The stochastic game model presented in the previous section is based on a reward and cost concept. As discussed in Section 8.3, these values will represent the attacker’s motivation when deciding on attack actions. Whenever an attacker performs an attack action, he or she immediately receives a reward. Furthermore, if the action succeeds, additional rewards may be gained. We use negative rewards (i.e., costs) to make room for the possibility that attackers may be risk averse. The cost of a detected action will be an important demotivating factor when modeling, for example, insiders; legitimate users who override their current privileges. Similarly, commercial adversaries would lose reputation and market share if it is exposed that illegal means are used.

Since we have chosen to model the interactions between an attacker and the system as a zero-sum game rather than a general-sum one, an increasing cost value will play a deterrent role for an attacker. However, due to the inherent properties of the minimax solution in Eq. 8.19, an increasing reward value will indirectly play a deterrent role for an attacker. One must, therefore, vary the cost parameters rather than the reward parameters in order to get an intuitive corresponding attack strategy. This process will be further illustrated in the upcoming examples in this section.

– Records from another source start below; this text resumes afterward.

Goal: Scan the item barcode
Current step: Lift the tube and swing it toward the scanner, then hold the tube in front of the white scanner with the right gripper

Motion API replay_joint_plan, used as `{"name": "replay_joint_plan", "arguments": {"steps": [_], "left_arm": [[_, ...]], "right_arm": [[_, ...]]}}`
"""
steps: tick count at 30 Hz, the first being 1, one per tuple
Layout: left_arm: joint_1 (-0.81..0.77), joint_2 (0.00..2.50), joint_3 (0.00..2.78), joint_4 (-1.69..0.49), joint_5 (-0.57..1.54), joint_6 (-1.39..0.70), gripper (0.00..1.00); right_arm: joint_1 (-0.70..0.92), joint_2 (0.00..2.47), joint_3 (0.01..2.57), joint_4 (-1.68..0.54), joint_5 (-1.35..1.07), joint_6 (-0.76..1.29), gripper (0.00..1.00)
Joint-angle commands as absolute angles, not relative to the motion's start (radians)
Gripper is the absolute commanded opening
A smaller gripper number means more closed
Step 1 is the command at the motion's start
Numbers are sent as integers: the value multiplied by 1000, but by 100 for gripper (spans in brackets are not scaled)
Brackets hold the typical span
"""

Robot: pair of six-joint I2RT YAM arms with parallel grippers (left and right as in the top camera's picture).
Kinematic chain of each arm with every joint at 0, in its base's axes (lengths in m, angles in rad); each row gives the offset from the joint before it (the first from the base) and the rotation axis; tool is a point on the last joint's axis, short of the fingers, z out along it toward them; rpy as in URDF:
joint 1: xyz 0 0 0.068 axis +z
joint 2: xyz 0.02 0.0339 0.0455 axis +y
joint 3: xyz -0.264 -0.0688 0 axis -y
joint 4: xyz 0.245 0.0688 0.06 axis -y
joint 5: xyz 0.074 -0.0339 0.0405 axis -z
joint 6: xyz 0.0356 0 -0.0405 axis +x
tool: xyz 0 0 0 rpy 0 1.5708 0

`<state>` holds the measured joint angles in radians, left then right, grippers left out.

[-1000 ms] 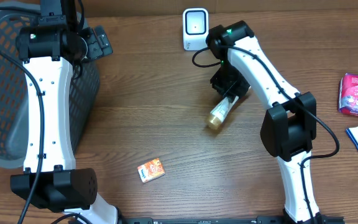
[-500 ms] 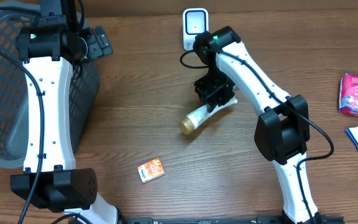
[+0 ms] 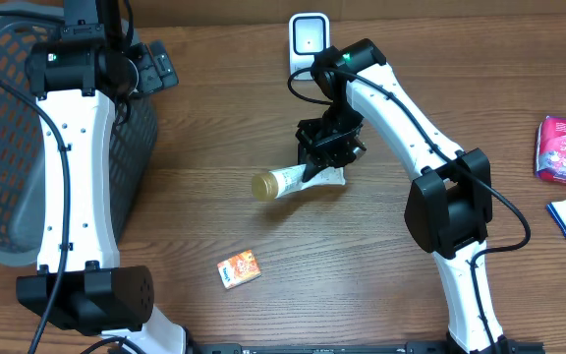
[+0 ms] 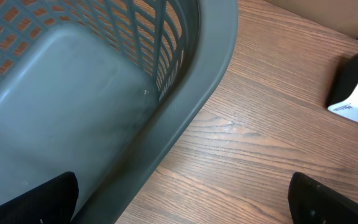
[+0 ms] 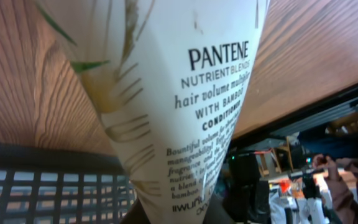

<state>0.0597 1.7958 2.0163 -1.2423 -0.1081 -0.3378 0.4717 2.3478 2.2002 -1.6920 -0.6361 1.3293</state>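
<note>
A white Pantene conditioner tube (image 3: pixel 298 178) with a gold cap (image 3: pixel 263 185) hangs above the table's middle, lying level with its cap pointing left. My right gripper (image 3: pixel 326 160) is shut on its flat tail end. In the right wrist view the tube (image 5: pixel 185 93) fills the frame, brand text facing the camera; no barcode shows. The white barcode scanner (image 3: pixel 310 45) stands at the back centre, behind the right arm. My left gripper (image 4: pixel 182 208) is open and empty beside the basket, with the scanner (image 4: pixel 356 87) at its right edge.
A grey mesh basket (image 3: pixel 18 147) takes up the left side, its rim (image 4: pixel 191 112) right under the left wrist. A small orange box (image 3: pixel 238 267) lies near the front. A purple packet and a blue-white item sit at the right edge.
My right gripper has turned and shifted left with the tube: the cap pointed down-left, and now it points left, farther left. The wrist view now tilts toward the basket and room. The left arm is unchanged.
My right gripper stood open over the tube lying right of centre. Then it was shut on the tube's tail and nearer the scanner. It held the tube slanted below the scanner, and now holds it level, cap to the left. The left arm stayed by the basket throughout.
</note>
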Motion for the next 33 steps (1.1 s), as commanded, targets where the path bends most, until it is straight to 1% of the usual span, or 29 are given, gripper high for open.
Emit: {"name": "replay_joint_plan", "arguments": {"steps": [1,4,6,8,10,13,15,18,21,25,29,31,33], "left_arm": [[59,1807,2017,-1245,-104,-337,100],[59,1807,2017,-1245,-104,-337,100],[59,1807,2017,-1245,-104,-337,100],[59,1807,2017,-1246,-104,-337,100],[59,1807,2017,-1245,-104,-337,100],[59,1807,2017,-1245,-104,-337,100],[59,1807,2017,-1246,-104,-337,100],[59,1807,2017,-1245,-104,-337,100],[59,1807,2017,-1245,-104,-337,100],[59,1807,2017,-1245,-104,-337,100],[59,1807,2017,-1246,-104,-337,100],[59,1807,2017,-1246,-104,-337,100],[59,1807,2017,-1245,-104,-337,100]], "right_arm": [[467,2310,2213,-1694,-688,1343,4],[464,2310,2213,-1658,-569,1274,4],[464,2310,2213,-1514,-517,1128,4],[464,2310,2213,-1298,-604,888,4],[464,2310,2213,-1086,-723,715,4],[461,2310,2213,-889,-780,609,4],[458,2310,2213,-817,-757,525,4],[451,2310,2213,-737,-648,387,4],[442,2318,2212,-612,-648,263,4],[403,2355,2211,-410,-685,282,4],[331,2441,2211,-123,-780,439,4],[298,2500,2211,70,-834,552,4],[271,2569,2211,304,-859,706,4]]}}
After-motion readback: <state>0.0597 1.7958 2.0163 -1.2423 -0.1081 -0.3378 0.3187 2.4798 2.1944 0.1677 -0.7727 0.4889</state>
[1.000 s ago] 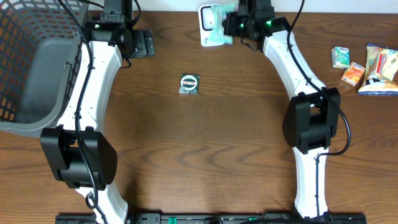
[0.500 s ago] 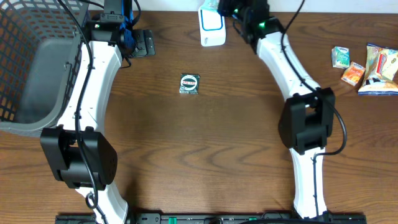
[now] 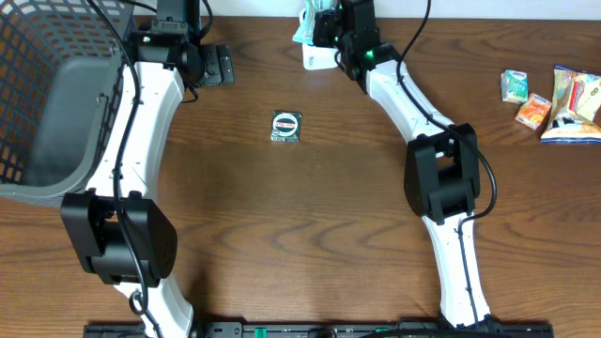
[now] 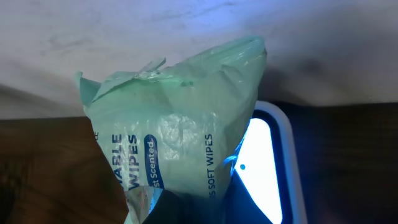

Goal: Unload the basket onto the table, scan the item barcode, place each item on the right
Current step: 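Hold the wipes pack in front of the scanner window, then carry the wipes pack to the far right and release it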

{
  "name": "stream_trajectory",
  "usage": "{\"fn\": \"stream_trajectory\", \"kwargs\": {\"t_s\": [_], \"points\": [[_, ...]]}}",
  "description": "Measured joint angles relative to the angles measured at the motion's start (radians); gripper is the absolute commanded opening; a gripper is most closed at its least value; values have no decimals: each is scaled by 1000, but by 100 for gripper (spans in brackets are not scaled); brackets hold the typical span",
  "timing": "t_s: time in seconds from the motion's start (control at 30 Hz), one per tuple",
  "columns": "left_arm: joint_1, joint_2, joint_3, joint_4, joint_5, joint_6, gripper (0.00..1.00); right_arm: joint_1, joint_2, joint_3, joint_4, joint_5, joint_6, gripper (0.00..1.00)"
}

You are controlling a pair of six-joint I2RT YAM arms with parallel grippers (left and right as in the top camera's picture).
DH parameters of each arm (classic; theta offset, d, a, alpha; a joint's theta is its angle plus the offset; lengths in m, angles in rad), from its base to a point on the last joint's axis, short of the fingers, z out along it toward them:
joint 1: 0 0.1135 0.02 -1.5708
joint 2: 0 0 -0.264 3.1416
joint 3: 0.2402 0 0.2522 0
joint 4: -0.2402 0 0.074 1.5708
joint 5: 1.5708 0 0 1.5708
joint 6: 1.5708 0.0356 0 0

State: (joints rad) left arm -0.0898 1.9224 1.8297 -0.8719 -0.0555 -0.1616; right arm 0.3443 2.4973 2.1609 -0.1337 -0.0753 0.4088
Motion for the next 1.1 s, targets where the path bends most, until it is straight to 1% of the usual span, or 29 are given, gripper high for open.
{"fn": "stream_trajectory", "kwargs": {"t_s": [0.33, 0.47, 0.57, 0.7, 0.77, 0.9, 1.03, 1.07, 1.1], "points": [[0, 0, 0, 0, 0, 0, 98, -8, 0, 0, 2, 4, -5, 1], [0, 0, 0, 0, 0, 0, 97, -33, -2, 0, -19, 4, -14, 1], [0, 0, 0, 0, 0, 0, 97, -71, -19, 0, -66, 5, -22, 1], [0, 0, 0, 0, 0, 0, 98, -152, -77, 0, -210, 13, -34, 1], [0, 0, 0, 0, 0, 0, 98, -202, -116, 0, -304, 54, -38, 1], [0, 0, 0, 0, 0, 0, 98, -306, -175, 5, -491, 210, -42, 1], [0, 0, 0, 0, 0, 0, 98, -430, -181, 5, -651, 380, -47, 1], [0, 0, 0, 0, 0, 0, 98, -457, -181, 5, -671, 397, -50, 2], [0, 0, 0, 0, 0, 0, 98, -481, -181, 5, -687, 412, -55, 5]]}}
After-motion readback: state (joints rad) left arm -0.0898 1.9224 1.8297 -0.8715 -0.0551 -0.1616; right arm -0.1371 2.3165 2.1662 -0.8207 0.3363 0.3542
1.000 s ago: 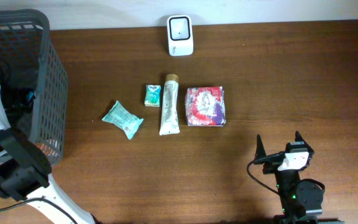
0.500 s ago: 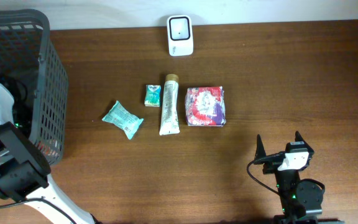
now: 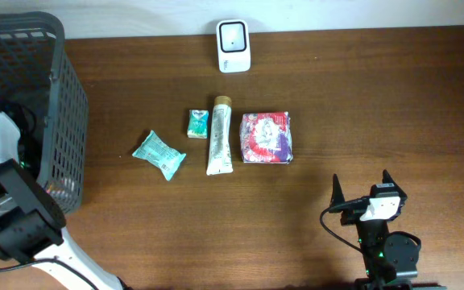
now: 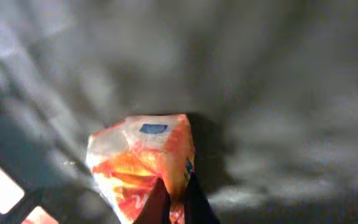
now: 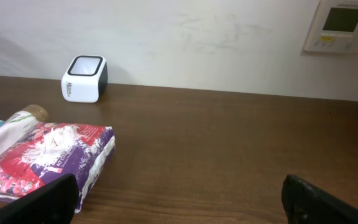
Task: Scan the item barcode
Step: 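Reach the left gripper into the basket and grasp the orange tissue pack, then place the orange tissue pack on the table below the teal box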
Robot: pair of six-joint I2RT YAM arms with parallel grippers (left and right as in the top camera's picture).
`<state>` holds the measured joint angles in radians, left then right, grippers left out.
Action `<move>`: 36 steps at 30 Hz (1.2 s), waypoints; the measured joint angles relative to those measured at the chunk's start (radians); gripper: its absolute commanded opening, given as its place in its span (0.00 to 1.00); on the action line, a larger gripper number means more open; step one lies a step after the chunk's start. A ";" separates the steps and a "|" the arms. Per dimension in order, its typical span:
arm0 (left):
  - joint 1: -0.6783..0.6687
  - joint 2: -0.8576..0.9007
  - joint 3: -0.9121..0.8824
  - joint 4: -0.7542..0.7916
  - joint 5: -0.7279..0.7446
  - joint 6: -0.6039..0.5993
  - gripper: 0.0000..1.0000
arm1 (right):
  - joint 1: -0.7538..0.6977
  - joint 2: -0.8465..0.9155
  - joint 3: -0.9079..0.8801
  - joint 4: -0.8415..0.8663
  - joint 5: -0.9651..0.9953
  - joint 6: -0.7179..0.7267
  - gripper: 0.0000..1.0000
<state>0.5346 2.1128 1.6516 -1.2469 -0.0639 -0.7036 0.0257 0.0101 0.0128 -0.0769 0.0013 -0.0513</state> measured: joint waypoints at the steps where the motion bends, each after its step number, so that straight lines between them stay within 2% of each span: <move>1: 0.000 0.013 0.054 -0.023 0.005 0.029 0.00 | 0.000 0.000 0.000 0.000 0.000 -0.001 0.99; 10: 0.000 0.019 0.776 -0.348 0.022 0.084 0.00 | 0.000 0.000 0.000 0.000 0.000 0.000 0.99; 14: 0.000 -0.040 1.036 -0.372 0.032 0.084 0.00 | 0.000 0.000 0.000 0.000 0.000 0.000 0.99; 17: -0.003 -0.125 1.110 -0.365 0.086 0.084 0.00 | 0.000 0.000 0.000 0.000 0.000 0.000 0.99; 20: -0.052 -0.225 1.143 -0.358 0.169 0.110 0.00 | 0.000 0.000 0.000 0.000 0.000 0.000 0.99; 22: -0.149 -0.251 1.150 -0.361 0.257 0.179 0.00 | 0.000 0.000 0.000 0.000 0.000 0.000 0.99; 24: -0.230 -0.245 1.149 -0.373 0.287 0.227 0.00 | 0.000 0.000 0.000 0.000 0.000 0.000 0.99; 26: -0.372 -0.210 1.131 -0.385 0.312 0.298 0.00 | 0.000 0.000 0.000 0.000 0.000 0.000 0.99; 32: -0.652 -0.102 1.021 -0.436 0.222 0.393 0.00 | 0.000 0.000 0.000 0.000 0.000 0.000 0.99; 36: -0.787 -0.048 0.850 -0.416 0.169 0.418 0.00 | 0.000 0.000 0.000 0.000 0.000 -0.001 0.99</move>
<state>-0.2523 2.0651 2.5019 -1.6627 0.1055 -0.2852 0.0257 0.0101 0.0128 -0.0769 0.0010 -0.0521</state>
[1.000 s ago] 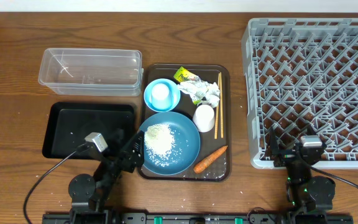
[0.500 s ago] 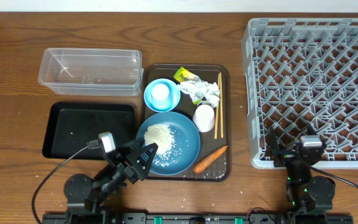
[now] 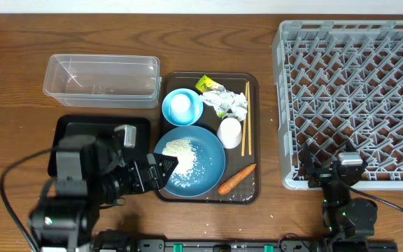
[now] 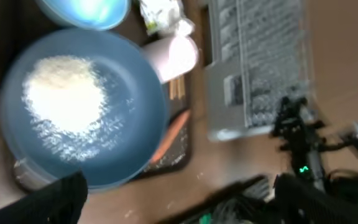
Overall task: Sort waste into correct bins and load items into the dishwasher rack
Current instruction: 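Reach the left gripper to the blue plate rim and grasp it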
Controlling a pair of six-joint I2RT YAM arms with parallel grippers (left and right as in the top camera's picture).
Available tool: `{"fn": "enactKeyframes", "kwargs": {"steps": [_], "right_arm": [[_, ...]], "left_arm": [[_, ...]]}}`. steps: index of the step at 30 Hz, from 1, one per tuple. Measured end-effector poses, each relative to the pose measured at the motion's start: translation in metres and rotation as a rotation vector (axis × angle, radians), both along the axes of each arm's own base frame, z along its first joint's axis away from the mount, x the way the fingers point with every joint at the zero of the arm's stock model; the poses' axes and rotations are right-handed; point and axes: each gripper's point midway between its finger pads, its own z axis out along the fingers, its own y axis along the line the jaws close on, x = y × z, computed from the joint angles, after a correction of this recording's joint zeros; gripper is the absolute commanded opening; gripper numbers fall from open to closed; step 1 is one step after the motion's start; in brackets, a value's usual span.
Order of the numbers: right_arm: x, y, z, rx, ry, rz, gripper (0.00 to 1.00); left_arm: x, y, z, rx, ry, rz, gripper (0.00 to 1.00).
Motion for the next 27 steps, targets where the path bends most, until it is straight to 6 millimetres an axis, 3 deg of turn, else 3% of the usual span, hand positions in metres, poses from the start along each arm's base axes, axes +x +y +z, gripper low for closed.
{"fn": "enactKeyframes", "kwargs": {"steps": [5,18,27], "right_arm": [[0.0,0.0,0.0,0.0,0.0,0.0,0.99],[0.0,0.0,0.0,0.0,0.0,0.0,0.99],[0.0,0.0,0.0,0.0,0.0,0.0,0.99]], "left_arm": [[-0.001,-0.006,0.005,0.158,0.043,-0.098,0.98],[-0.007,-0.027,-0.03,0.478,0.073,-0.153,0.98],[0.003,-0.079,-0.057,0.547,0.064,-0.239,0.98]]}}
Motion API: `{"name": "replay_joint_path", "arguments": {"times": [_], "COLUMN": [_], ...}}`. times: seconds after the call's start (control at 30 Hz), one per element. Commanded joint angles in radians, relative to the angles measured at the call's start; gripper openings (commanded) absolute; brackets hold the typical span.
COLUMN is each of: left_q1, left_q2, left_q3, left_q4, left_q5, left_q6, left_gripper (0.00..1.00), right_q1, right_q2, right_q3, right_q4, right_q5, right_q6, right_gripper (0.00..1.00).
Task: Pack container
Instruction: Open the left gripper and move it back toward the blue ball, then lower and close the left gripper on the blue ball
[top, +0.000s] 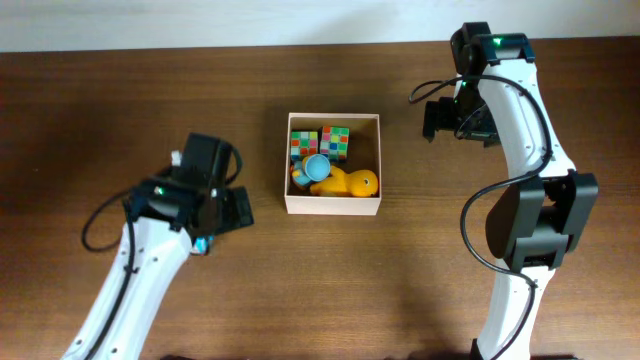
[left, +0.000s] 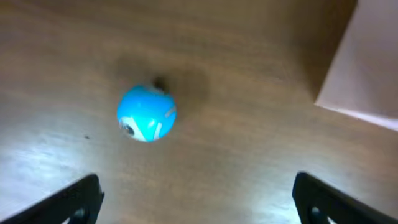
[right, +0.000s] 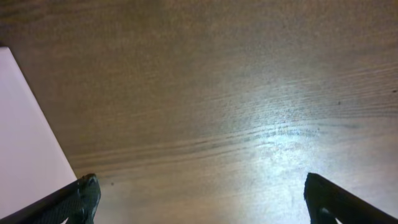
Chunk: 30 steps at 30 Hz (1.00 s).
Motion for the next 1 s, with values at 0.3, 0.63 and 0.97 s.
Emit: {"name": "replay_joint_path", "arguments": {"times": [0.3,0.63,0.97], "left_q1": [0.040,0.199,0.212], "left_q2": [-0.010,-0.010,-0.008], "left_q3": [-0.190,-0.191,-0.192], "left_q4": [0.164,0.162,0.163], "left_q5": [0.001,0.087,0.088], "left_q6": [-0.076,-0.025,-0.006], "left_gripper": [0.99,0.99,0.99], "right_q1": [-0.007,-0.007,-0.007], "right_q2": [0.005,0.005,0.005], "right_q3": [0.002,0.002,0.002], "right_q4": [0.020,0.021,0.029], "right_q5": [0.117,0.650,0.499], "right_q6": [0.004,0.005,0.008], "right_gripper": [0.99,0.99,0.99]}}
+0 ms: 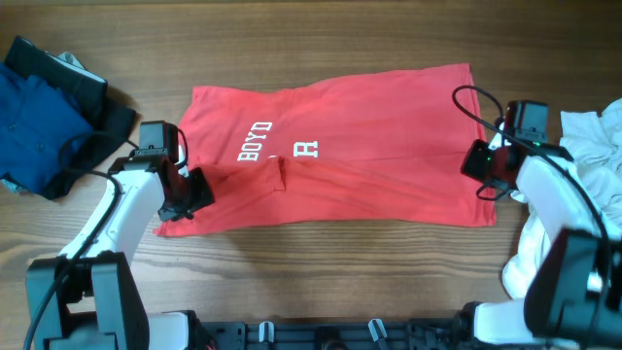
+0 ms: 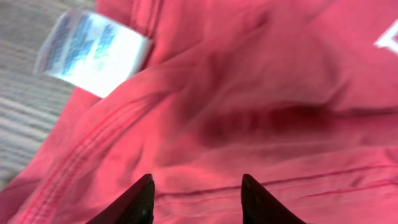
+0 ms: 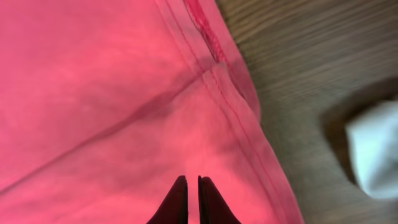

The purpose of the, relatively simple, analysis is to give the reader a better understanding of the case study in Section 8.6.

In Eq. 8.17, we set r_kl =1 and p_ij(a_k,d_l) = 0, ∀j,k,l, and then let the cost value vary between –10 ≤ c_kl ≤ 1. This provides us with the possibility of analyzing, for example, how the cost of a detected attack versus the reward of an undetected one will affect the expected attacker behavior for a particular system state i.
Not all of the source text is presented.